Gördüğünüz üzere; her ne kadar “yeni-dönüştürülmüş dershanecilik”; Anayasayla güvence altına alınmış olan Eşitlik, Eğitim, Teşebbüs, Sözleşme hürriyetlerine; hukuki güvenlik ve kazanımış hak ilkelerine aykırı kabul edilse de bu iptal kararı ile etkilerinin tam olarak ortadan kalktığını söylemek mümkün değil.

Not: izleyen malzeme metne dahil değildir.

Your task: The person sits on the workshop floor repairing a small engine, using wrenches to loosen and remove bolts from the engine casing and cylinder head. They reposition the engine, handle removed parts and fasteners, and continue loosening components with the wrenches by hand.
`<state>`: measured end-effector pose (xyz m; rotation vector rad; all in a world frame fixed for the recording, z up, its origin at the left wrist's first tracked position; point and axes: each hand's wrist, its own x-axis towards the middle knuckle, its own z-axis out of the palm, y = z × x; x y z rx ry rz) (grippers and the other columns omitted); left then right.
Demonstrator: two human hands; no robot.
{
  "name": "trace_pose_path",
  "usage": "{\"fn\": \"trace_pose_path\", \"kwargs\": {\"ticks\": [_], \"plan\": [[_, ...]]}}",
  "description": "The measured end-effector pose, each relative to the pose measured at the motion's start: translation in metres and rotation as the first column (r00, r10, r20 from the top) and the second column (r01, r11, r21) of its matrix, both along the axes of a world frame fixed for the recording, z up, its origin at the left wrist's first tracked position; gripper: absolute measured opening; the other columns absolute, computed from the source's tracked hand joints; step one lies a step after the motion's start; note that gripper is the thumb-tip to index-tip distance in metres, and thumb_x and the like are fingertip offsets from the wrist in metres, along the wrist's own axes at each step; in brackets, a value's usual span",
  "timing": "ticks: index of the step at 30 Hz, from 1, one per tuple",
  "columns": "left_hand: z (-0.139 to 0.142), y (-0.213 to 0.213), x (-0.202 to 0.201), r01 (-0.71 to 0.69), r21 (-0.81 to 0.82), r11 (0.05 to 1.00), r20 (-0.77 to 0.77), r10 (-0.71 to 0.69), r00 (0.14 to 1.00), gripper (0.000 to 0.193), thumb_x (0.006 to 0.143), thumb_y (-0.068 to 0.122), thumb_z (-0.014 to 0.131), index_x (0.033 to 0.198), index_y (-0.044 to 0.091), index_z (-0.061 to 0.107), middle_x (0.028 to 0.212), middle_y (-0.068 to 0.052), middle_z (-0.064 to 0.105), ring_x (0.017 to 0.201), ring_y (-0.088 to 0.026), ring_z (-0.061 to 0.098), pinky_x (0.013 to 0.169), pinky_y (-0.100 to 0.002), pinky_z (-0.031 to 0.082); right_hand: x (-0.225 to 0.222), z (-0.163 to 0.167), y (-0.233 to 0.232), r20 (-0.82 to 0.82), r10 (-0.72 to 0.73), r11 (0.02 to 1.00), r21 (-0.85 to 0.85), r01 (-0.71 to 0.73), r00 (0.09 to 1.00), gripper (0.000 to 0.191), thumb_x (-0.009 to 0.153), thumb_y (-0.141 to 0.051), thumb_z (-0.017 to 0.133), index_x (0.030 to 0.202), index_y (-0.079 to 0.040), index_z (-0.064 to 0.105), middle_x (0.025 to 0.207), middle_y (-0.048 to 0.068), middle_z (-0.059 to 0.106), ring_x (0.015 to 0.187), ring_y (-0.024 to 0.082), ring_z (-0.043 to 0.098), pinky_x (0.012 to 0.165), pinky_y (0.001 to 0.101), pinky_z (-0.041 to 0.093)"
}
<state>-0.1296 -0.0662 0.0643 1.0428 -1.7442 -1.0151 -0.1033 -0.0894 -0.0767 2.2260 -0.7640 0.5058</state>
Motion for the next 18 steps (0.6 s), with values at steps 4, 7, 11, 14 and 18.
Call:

Konu ile ilgili adım atma sırası ise Milli Eğitim Bakanlığında gibi görülse de aslında Mecliste. İptal edilen işbu düzenlemenin kanun olduğunu, kanunların bakanlıklar tarafından değil meclis vasıtasıyla yapıldığını ve işbu iptale konu düzenlemeyi hayata geçiren AKP’nin artık tek başına kanun yapabilecek milletvekiline sahip olmadığını düşünürsek; sürekli paralel siye adlandırılan yapıya karşı yapılmış olan dershane kapatma düzenlemesinin şimdilik bir daha tekrarlanamayacağını söyleyebiliriz.